Sophie found herself staring at a pale Sherman Dolan. His mouth gaped open in amazement at Thomas’s bizarre behavior.
“Sophie? Should I call the police? Who is that man?” Sherman demanded.
CHAPTER ELEVEN
Sophie shook her head, feeling guilty upon hearing the tremor in Sherman’s voice. It was strange, to see someone she knew so well suddenly seem so vulnerable. Sherman was a fit man in his early sixties, but he looked somehow shrunken at that moment, shaken. There was little doubt that coming into abrupt contact with the cyclone of emotion that spun at Thomas’s core could subtract a few years from one’s life. It had obviously frightened Sherman as much as it had her. Her eyes burned and she realized they were filled with tears. It had pained her to see that trapped look on Thomas’s face.

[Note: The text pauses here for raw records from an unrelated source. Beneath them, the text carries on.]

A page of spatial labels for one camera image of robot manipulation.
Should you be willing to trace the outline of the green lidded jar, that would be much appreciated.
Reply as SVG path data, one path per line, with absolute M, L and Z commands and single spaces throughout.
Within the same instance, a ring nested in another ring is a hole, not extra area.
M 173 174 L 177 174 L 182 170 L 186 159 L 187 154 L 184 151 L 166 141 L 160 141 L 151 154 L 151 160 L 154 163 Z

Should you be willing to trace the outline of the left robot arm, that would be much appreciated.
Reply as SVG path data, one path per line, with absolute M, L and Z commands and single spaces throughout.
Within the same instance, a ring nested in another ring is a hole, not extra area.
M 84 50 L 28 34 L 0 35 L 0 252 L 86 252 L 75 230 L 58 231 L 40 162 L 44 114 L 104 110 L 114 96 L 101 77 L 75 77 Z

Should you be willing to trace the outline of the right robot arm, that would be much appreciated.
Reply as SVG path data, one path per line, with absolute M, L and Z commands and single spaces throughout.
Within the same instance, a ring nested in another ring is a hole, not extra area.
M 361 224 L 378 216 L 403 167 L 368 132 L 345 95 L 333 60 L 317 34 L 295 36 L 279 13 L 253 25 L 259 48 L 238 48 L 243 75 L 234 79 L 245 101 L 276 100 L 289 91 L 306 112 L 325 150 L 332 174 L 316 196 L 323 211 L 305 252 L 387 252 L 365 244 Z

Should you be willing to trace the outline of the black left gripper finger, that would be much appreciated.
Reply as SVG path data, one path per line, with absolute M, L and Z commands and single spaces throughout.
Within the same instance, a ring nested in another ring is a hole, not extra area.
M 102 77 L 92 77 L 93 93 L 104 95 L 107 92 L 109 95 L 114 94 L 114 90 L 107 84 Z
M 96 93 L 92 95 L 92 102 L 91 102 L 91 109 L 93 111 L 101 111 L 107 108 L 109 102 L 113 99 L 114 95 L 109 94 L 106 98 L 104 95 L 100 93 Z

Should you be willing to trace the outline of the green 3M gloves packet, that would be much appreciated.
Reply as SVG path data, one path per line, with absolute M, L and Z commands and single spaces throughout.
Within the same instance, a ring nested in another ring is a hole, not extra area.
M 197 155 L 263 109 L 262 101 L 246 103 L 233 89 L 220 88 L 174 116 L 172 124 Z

“I’m so sorry, Sherm. I appreciate you coming to check on me. I’m perfectly safe. Thomas is a friend.”
She understood Sherm’s incredulous look.
“He’s just experienced a terrible loss,” Sophie explained rapidly. “You’ve heard of posttraumatic stress syndrome? That’s . . . that’s kind of what he’s experiencing.”
Even though her explanation sounded lame to her stunned ears, she realized what she said was true. Thomas was indeed behaving like someone with posttraumatic stress syndrome. She’d suspected it before, after talking to Andy—and even after her brief conversation with Agent Fisk last night—but the more obvious symptom of amnesia had thrown her off course.
Sherman pointed up toward the house. “That man nearly attacked me.”
“I know . . . I’m so sorry. Please try to understand. He’s not himself. People with his condition can suddenly become hyper-vigilant about threat; they’re always waiting for something dangerous to happen. Their body and mind are sort of in a constant overdrive.” She glanced anxiously at the house. What was Thomas doing in there?
God, what had happened to Thomas that had made him into this coil of twisted, stretched nerves? Was it just Rick’s and Abel’s unexpected deaths plaguing Thomas’s soul?
It had to be something more . . .
She thought of the way he’d so carefully locked the doors when they’d arrived last night, the bruise on his head and his abraded knuckles. A nameless, uneasy fear buzzed in her gut.
“I hope you can understand, Sherm. I should go check on him. I’m so sorry about this.”
She left her neighbor standing in the yard. She’d go over to the Dolans’ house and try to smooth things over later. Right now, Thomas was her primary concern.
She hurried into the side entrance of the house and rushed past her untouched painting on an easel into the hallway. The living room was dim, cool, and empty. She heard a noise behind her and spun around.
“Thomas. What . . . what are you doing?”
He never stopped walking as he exited the hallway wearing the trousers from his suit. He pulled the rumpled white dress shirt he’d worn last night across his tanned torso and began to button it briskly. Sophie flinched when she saw the blood at his collar.
“Thomas?” she queried again shrilly when he walked into the kitchen, still not meeting her gaze. His expression looked rigid, like it’d been carved from stone.
“I’m going.”
Sophie’s eyes widened in disbelief when, without another word, he began to walk toward the back door. She ran. She barely had time to pass him and block the screen door.
“No,” she countered bluntly.
Irritation flickered across his rocklike countenance.